◆ Task to complete ◆
Only one stretch of the data below is wanted: the lines starting at the one with "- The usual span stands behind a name" and ending at the one with "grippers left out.", both included, given again exactly.

◆ Data excerpt ◆

[Start of Attachment]

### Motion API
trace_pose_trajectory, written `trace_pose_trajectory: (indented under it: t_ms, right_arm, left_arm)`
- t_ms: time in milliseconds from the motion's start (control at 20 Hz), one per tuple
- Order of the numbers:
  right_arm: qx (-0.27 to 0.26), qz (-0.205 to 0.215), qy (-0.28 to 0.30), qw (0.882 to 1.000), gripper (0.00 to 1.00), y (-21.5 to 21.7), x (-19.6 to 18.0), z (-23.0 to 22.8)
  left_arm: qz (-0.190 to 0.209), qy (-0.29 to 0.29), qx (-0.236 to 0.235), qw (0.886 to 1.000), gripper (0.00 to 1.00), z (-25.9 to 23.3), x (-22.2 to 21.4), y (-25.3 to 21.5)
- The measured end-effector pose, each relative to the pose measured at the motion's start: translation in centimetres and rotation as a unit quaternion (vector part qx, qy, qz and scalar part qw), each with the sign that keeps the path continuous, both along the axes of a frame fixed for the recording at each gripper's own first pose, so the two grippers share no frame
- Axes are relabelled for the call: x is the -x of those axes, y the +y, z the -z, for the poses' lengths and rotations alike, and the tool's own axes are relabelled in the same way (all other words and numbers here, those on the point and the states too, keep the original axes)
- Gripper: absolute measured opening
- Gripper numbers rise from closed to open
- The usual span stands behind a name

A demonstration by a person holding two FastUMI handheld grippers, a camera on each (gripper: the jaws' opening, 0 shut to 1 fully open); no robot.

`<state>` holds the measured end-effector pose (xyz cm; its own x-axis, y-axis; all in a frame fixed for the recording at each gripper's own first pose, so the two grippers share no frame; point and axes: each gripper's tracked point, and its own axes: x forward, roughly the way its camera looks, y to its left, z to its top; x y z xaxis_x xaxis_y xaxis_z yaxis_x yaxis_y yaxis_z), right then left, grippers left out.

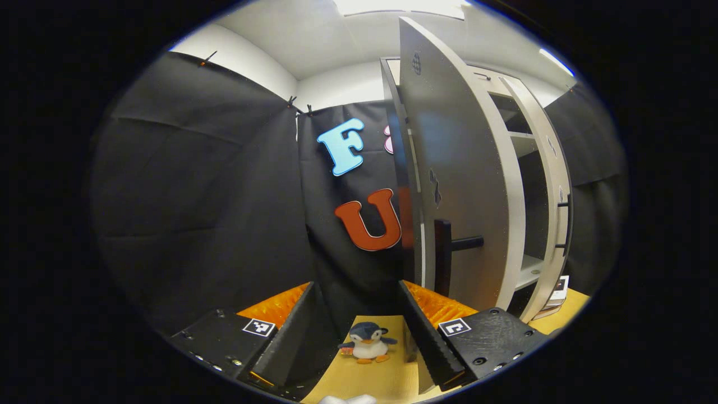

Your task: Grasp the bottle in the cabinet with the left hand and place it on the coaster, then close the right door with the right hand and the left door with the left hand.

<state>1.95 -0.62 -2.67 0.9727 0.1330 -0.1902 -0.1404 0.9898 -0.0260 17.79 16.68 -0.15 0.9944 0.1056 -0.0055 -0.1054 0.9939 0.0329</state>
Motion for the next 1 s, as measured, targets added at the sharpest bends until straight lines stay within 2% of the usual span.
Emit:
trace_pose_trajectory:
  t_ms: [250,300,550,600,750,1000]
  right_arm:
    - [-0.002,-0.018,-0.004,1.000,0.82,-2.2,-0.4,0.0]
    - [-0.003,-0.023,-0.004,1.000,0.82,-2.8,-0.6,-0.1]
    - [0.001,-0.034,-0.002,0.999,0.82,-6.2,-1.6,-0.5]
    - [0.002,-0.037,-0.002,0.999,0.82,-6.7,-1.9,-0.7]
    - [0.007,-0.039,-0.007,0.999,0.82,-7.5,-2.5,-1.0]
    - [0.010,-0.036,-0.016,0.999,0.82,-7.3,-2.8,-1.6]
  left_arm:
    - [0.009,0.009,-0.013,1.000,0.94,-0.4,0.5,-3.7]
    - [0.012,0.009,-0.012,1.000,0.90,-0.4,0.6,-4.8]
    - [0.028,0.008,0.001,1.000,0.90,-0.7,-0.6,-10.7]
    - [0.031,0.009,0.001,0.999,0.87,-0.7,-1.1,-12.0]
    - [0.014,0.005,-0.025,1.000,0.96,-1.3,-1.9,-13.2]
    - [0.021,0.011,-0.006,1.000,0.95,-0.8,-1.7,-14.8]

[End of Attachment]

◆ Answer to the problem ◆
- The usual span stands behind a name

A demonstration by a person holding two FastUMI handheld grippers, a camera on each (gripper: the jaws' opening, 0 shut to 1 fully open); no robot.

`<state>` holds the measured end-effector pose (xyz cm; its own x-axis, y-axis; all in a frame fixed for the recording at each gripper's own first pose, so the two grippers share no frame; point and axes: each gripper's tracked point, and its own axes: x forward, roughly the way its camera looks, y to its left, z to its top; x y z xaxis_x xaxis_y xaxis_z yaxis_x yaxis_y yaxis_z), right then left, grippers left out.

That finishes the output for this exercise.